What you have to do:
Go through the listing and set it down exactly, leaving out its pictures.

◇ ◇ ◇ ◇ ◇

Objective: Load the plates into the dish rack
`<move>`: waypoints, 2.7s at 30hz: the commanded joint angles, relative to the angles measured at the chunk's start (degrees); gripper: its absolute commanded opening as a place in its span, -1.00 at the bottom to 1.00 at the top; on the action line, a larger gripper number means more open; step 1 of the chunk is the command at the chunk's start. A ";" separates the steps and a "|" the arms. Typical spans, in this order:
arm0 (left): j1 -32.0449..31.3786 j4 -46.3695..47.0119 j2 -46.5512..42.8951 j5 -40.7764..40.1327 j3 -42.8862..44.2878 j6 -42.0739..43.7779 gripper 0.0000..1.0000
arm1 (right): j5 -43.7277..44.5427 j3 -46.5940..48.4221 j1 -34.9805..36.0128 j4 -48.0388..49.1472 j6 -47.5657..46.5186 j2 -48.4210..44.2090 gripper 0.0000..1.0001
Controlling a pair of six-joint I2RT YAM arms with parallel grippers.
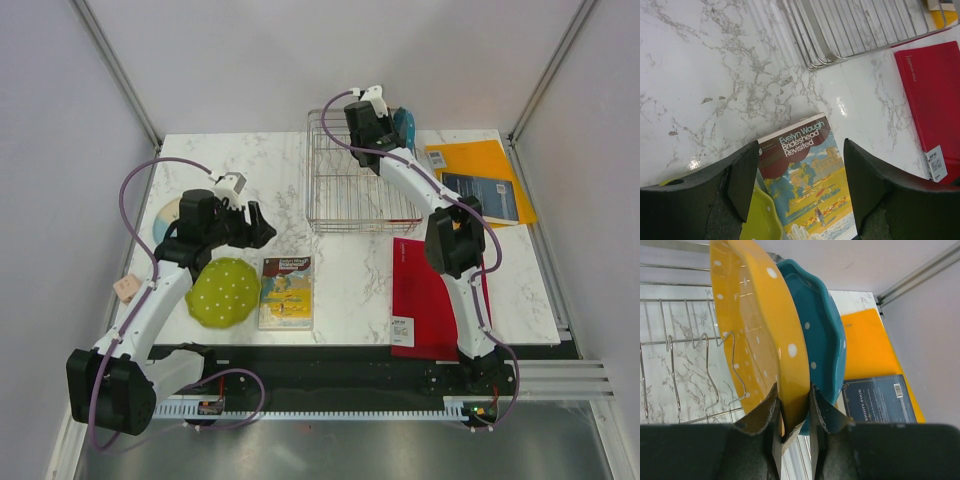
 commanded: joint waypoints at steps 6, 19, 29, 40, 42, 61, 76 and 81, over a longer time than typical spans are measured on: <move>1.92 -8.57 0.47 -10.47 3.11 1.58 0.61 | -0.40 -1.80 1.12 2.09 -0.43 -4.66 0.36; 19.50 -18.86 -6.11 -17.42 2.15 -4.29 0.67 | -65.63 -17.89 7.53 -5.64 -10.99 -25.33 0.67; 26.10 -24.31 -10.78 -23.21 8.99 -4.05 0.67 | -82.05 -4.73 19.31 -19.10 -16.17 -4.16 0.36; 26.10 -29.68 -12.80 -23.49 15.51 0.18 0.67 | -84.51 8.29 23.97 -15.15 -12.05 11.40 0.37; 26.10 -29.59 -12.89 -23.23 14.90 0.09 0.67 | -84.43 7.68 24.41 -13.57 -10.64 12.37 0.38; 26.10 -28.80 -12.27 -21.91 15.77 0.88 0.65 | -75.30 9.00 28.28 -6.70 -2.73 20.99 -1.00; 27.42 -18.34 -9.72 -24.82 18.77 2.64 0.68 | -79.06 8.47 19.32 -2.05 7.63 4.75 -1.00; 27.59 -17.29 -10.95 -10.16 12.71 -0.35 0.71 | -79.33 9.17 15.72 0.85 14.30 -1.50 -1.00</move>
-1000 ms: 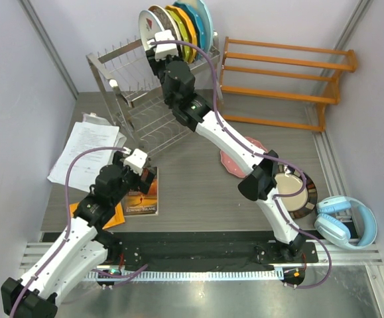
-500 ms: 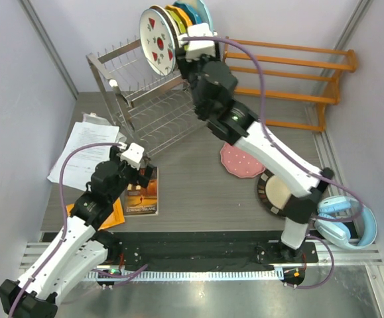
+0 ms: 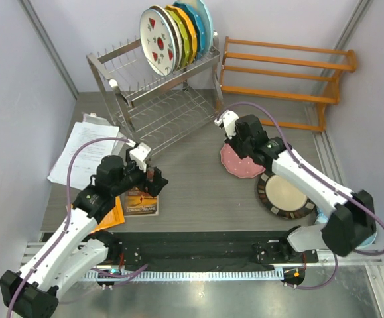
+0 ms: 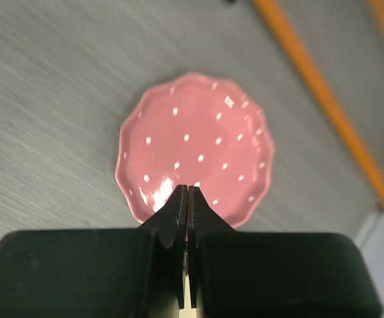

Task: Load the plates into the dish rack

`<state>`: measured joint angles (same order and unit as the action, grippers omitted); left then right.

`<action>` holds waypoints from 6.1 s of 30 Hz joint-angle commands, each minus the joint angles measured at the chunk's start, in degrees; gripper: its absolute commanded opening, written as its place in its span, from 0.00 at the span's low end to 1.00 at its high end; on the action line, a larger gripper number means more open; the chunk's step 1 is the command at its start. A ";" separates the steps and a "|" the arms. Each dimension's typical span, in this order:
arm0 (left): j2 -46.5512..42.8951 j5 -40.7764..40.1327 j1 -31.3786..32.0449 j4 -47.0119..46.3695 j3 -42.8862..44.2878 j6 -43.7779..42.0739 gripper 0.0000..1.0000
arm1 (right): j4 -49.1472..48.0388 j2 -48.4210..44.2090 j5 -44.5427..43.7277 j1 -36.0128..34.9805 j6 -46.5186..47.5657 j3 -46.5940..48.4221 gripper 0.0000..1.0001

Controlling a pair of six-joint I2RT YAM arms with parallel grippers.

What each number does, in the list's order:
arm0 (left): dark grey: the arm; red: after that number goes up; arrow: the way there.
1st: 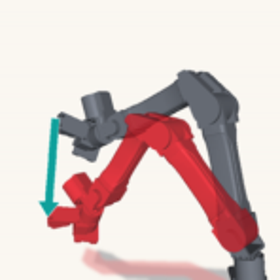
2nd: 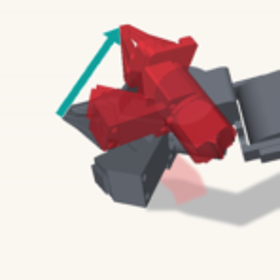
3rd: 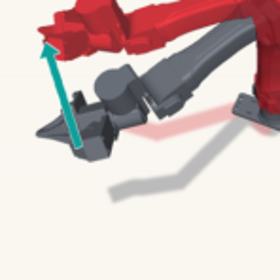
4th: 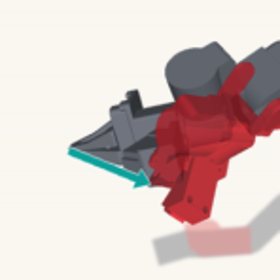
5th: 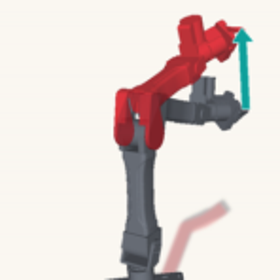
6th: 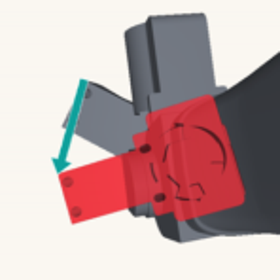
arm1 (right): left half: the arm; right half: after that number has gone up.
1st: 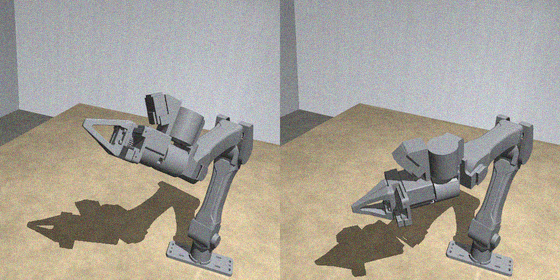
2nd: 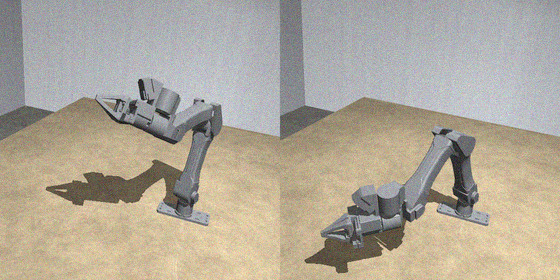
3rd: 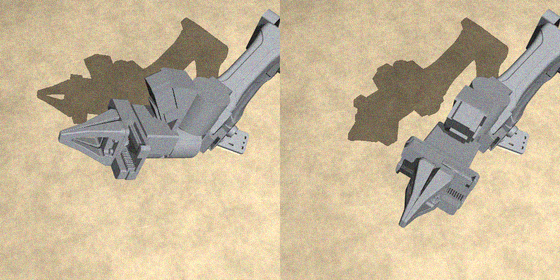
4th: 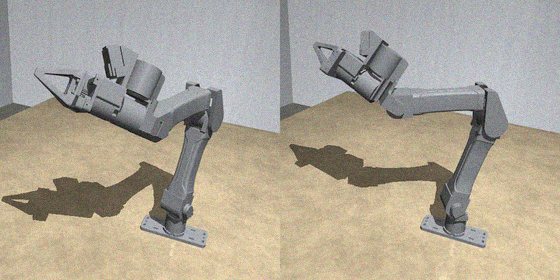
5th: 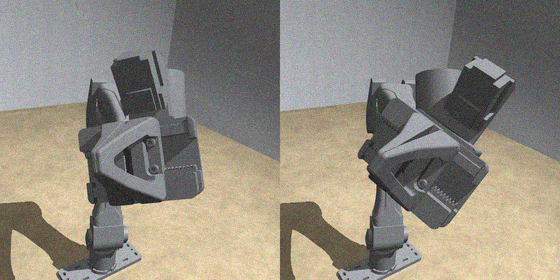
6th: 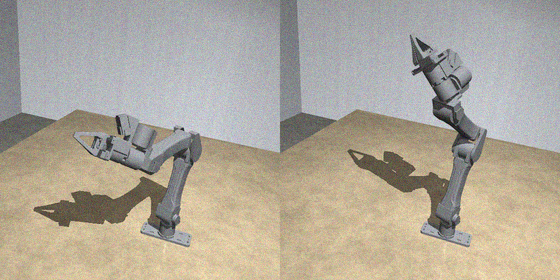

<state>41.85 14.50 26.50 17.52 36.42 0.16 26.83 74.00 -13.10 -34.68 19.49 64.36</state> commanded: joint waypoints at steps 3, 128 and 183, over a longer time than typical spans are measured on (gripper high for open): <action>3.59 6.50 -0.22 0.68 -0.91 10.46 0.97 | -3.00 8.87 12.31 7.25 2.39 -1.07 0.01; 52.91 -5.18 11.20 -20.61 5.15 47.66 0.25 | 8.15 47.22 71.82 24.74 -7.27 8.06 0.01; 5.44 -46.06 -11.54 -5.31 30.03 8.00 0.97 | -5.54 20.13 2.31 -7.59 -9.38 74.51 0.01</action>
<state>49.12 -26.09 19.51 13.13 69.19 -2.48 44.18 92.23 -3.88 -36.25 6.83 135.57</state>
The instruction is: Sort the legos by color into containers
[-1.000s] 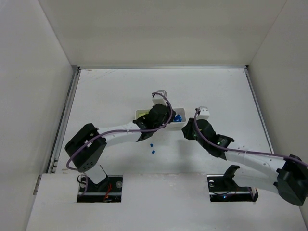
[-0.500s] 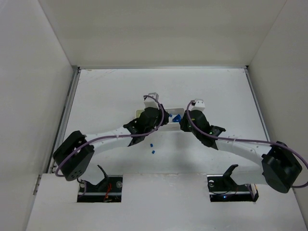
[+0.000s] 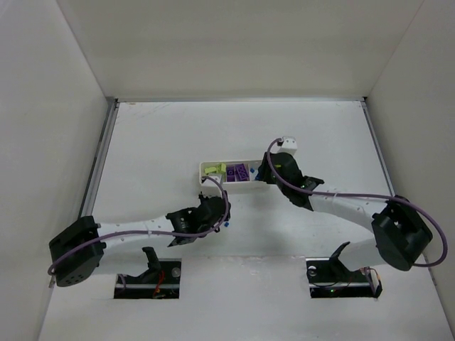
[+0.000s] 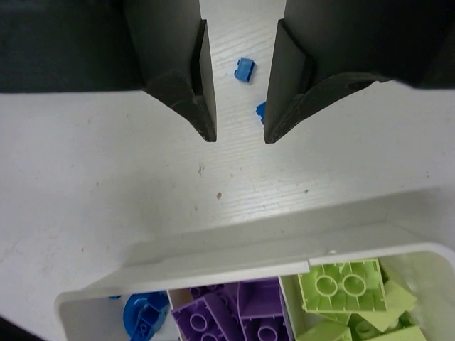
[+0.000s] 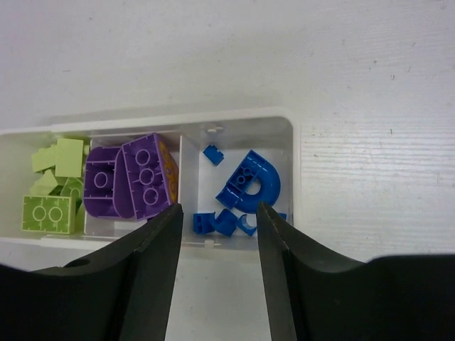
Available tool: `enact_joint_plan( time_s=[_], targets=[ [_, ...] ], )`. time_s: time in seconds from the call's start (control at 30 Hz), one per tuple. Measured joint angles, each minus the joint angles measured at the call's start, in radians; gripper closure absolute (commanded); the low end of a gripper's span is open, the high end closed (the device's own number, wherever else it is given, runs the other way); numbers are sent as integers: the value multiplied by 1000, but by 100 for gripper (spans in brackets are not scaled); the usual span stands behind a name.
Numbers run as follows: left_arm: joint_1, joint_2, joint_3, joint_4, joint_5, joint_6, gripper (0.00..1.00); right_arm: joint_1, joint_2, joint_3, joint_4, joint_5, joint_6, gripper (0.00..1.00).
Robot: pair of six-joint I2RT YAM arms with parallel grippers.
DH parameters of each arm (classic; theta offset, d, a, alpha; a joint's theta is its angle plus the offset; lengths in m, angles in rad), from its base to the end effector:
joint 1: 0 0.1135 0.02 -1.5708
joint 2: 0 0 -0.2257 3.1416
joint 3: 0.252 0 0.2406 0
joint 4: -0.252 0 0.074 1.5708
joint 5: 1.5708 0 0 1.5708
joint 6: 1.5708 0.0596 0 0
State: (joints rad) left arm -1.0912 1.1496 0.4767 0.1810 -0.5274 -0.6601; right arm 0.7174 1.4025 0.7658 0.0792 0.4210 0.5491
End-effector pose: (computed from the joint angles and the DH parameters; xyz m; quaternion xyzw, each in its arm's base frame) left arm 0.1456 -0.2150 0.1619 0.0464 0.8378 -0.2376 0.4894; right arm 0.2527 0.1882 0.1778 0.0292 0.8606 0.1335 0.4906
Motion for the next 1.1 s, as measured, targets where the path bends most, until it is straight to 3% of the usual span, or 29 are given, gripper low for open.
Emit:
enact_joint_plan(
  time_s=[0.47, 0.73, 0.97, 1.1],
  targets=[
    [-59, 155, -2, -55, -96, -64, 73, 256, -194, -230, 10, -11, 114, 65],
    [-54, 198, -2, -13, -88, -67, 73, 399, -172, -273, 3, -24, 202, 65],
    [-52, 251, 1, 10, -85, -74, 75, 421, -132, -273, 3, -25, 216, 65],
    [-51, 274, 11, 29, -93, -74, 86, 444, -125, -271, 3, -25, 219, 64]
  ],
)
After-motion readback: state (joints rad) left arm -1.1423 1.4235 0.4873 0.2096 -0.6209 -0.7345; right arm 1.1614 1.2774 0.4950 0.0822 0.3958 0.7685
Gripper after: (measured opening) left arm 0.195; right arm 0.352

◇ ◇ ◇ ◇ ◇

Reply:
Objective: Load the plates into the dish rack
`<move>`: waypoints, 2.7s at 30hz: the commanded joint angles, relative to the angles measured at the chunk's start (degrees); gripper: its absolute commanded opening as a place in its span, -1.00 at the bottom to 1.00 at the top; on the action line, a larger gripper number means more open; step 1 of the chunk is the command at the chunk's start. A ";" separates the steps and a "|" the arms. Typical spans, in this order:
arm0 (left): j1 -32.0449..31.3786 j4 -46.3695..47.0119 j2 -46.5512..42.8951 j5 -40.7764..40.1327 j3 -42.8862..44.2878 j6 -42.0739..43.7779 gripper 0.0000..1.0000
arm1 (right): j5 -43.7277..44.5427 j3 -46.5940..48.4221 j1 -34.9805..36.0128 j4 -48.0388..49.1472 j6 -47.5657..46.5186 j2 -48.4210..44.2090 gripper 0.0000..1.0001
Controlling a pair of six-joint I2RT YAM arms with parallel grippers.
 commanded: joint waypoints at steps 6, 19, 29, 40, 42, 61, 76 and 81, over a longer time than typical spans are measured on: <move>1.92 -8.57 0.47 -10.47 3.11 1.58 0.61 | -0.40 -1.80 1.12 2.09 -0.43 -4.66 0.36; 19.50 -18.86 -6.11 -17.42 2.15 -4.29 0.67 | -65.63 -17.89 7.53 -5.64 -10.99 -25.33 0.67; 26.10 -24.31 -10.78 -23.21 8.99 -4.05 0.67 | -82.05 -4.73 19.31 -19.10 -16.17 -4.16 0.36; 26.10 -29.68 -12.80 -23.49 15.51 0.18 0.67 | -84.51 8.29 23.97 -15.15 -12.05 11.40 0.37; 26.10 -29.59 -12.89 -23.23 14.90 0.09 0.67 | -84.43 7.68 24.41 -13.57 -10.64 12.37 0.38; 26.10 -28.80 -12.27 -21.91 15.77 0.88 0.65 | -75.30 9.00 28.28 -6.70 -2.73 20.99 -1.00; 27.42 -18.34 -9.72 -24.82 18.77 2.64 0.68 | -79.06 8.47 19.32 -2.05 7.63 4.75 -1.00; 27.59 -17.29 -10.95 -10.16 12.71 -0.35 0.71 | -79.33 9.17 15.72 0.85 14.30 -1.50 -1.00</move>
-1000 ms: 
-500 ms: 
+0 ms: 
+0 ms: 

Task: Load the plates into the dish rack

`<state>`: measured joint angles (same order and unit as the action, grippers omitted); left then right.

`<action>` holds waypoints from 6.1 s of 30 Hz joint-angle commands, each minus the joint angles measured at the chunk's start, in degrees; gripper: its absolute commanded opening, written as its place in its span, from 0.00 at the span's low end to 1.00 at its high end; on the action line, a larger gripper number means more open; the chunk's step 1 is the command at its start. A ";" separates the steps and a "|" the arms. Each dimension's typical span, in this order:
arm0 (left): j2 -46.5512..42.8951 j5 -40.7764..40.1327 j1 -31.3786..32.0449 j4 -47.0119..46.3695 j3 -42.8862..44.2878 j6 -43.7779..42.0739 gripper 0.0000..1.0000
arm1 (right): j4 -49.1472..48.0388 j2 -48.4210..44.2090 j5 -44.5427..43.7277 j1 -36.0128..34.9805 j6 -46.5186..47.5657 j3 -46.5940..48.4221 gripper 0.0000..1.0001

Controlling a pair of six-joint I2RT YAM arms with parallel grippers.

What each number does, in the list's order:
arm0 (left): dark grey: the arm; red: after that number goes up; arrow: the way there.
1st: 
2nd: 
3rd: 
4th: 
5th: 
6th: 
arm1 (right): left half: the arm; right half: after that number has gone up.
1st: 
2nd: 
3rd: 
4th: 
5th: 
6th: 

<state>41.85 14.50 26.50 17.52 36.42 0.16 26.83 74.00 -13.10 -34.68 19.49 64.36</state> commanded: joint waypoints at steps 3, 128 and 183, over a longer time than typical spans are measured on (gripper high for open): <action>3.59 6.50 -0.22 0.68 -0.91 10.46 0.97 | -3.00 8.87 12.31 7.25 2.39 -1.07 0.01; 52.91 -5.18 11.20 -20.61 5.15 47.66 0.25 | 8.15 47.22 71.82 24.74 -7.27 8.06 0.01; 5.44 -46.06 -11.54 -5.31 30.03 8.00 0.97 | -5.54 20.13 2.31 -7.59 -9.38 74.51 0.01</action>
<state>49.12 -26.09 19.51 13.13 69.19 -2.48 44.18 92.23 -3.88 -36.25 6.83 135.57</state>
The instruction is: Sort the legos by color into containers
[-1.000s] 
[-0.500s] 
[+0.000s] 
[+0.000s] 
[+0.000s] 
Available tool: `enact_joint_plan( time_s=[_], targets=[ [_, ...] ], )`. time_s: time in seconds from the call's start (control at 30 Hz), one per tuple. Measured joint angles, each minus the joint angles measured at the call's start, in radians; gripper closure absolute (commanded); the low end of a gripper's span is open, the high end closed (the device's own number, wherever else it is given, runs the other way); numbers are sent as integers: the value multiplied by 1000, but by 100 for gripper (spans in brackets are not scaled); the usual span stands behind a name.
Numbers run as follows: left_arm: joint_1, joint_2, joint_3, joint_4, joint_5, joint_6, gripper (0.00..1.00); right_arm: joint_1, joint_2, joint_3, joint_4, joint_5, joint_6, gripper (0.00..1.00).
Robot: pair of six-joint I2RT YAM arms with parallel grippers.
DH parameters of each arm (classic; theta offset, d, a, alpha; a joint's theta is its angle plus the offset; lengths in m, angles in rad), from its base to the end effector:
joint 1: 0 0.1135 0.02 -1.5708
joint 2: 0 0 -0.2257 3.1416
joint 3: 0.252 0 0.2406 0
joint 4: -0.252 0 0.074 1.5708
joint 5: 1.5708 0 0 1.5708
joint 6: 1.5708 0.0596 0 0
State: (joints rad) left arm -1.0912 1.1496 0.4767 0.1810 -0.5274 -0.6601; right arm 0.7174 1.4025 0.7658 0.0792 0.4210 0.5491
End-effector pose: (computed from the joint angles and the DH parameters; xyz m; quaternion xyzw, each in its arm's base frame) left arm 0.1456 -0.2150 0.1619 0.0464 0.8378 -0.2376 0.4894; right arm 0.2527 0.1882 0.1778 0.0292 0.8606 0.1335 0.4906
Motion for the next 1.1 s, as measured, targets where the path bends most, until it is straight to 3% of the usual span, or 29 are given, gripper low for open.
Emit:
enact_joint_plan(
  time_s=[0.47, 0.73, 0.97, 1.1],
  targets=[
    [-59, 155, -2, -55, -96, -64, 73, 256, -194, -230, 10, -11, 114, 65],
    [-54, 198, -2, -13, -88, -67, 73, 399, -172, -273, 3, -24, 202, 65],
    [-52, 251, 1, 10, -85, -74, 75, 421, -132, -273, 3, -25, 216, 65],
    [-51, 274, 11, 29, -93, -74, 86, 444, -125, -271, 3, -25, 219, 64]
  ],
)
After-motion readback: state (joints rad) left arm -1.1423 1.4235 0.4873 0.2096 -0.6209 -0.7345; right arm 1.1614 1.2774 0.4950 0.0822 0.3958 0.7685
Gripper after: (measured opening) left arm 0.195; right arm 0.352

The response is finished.